Lord Justice Briggs’s decision to refuse to allow leave to appeal to the Court of Appeal in the case of HMRC v Pawson, which was made on 2 October 2013, marks the end of any options for challenging the HMRC’s original decision.

The case concerned a claim for inheritance tax business property relief (BPR) in relation to a FHL. The First Tier Tribunal (FTT) had originally allowed the relief in respect of Mrs Pawson’s share in the family holiday letting cottage.
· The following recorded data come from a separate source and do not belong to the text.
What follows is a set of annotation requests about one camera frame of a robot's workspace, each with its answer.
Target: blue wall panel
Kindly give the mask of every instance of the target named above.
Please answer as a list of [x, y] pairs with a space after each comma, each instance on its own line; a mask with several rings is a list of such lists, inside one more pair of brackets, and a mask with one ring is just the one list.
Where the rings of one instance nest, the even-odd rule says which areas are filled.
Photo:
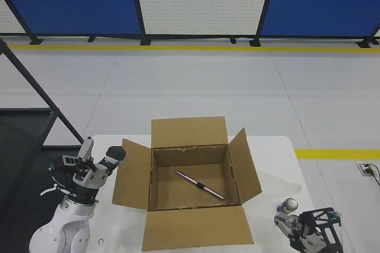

This was on the basis that sufficient services were performed over and above those expected from a normal letting business to conclude that the business was not one of mainly holding an investment.

However, this decision was overturned by Mr Justice Henderson in the UTT in February of this year, where the tribunal decided that the level of activities, separate from the letting of the property, were insufficient to distinguish it from an actively managed investment business.
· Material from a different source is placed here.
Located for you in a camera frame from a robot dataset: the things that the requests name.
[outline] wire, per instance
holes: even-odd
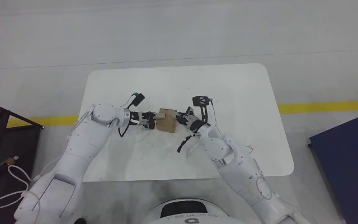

Leave to appeal to the Court of Appeal had already been denied by the UTT and by the Court of Appeal in response to a written application, so this oral application was the final chance.

Catherine Desmond, partner in the landed estates group at Saffery Champness, said: ‘There is a strong message here for owners of holiday homes who may have been hoping that they will qualify for BPR and therefore relief from payment of inheritance tax – they must look at their individual businesses very carefully.

During the tribunal appeals, it was accepted that there was a spectrum of levels of activity on which a particular business had to be placed, although no specific guidance was given as to how this would impact on FHLs.

‘One would hope that owners of holiday letting businesses who carry on a significant level of activities which enhance the holiday experience of their customers (as distinct from the letting itself) may still qualify for relief – however at this point in time it is far from clear what a qualifying business would look like in the eyes of HMRC,’ Desmond said.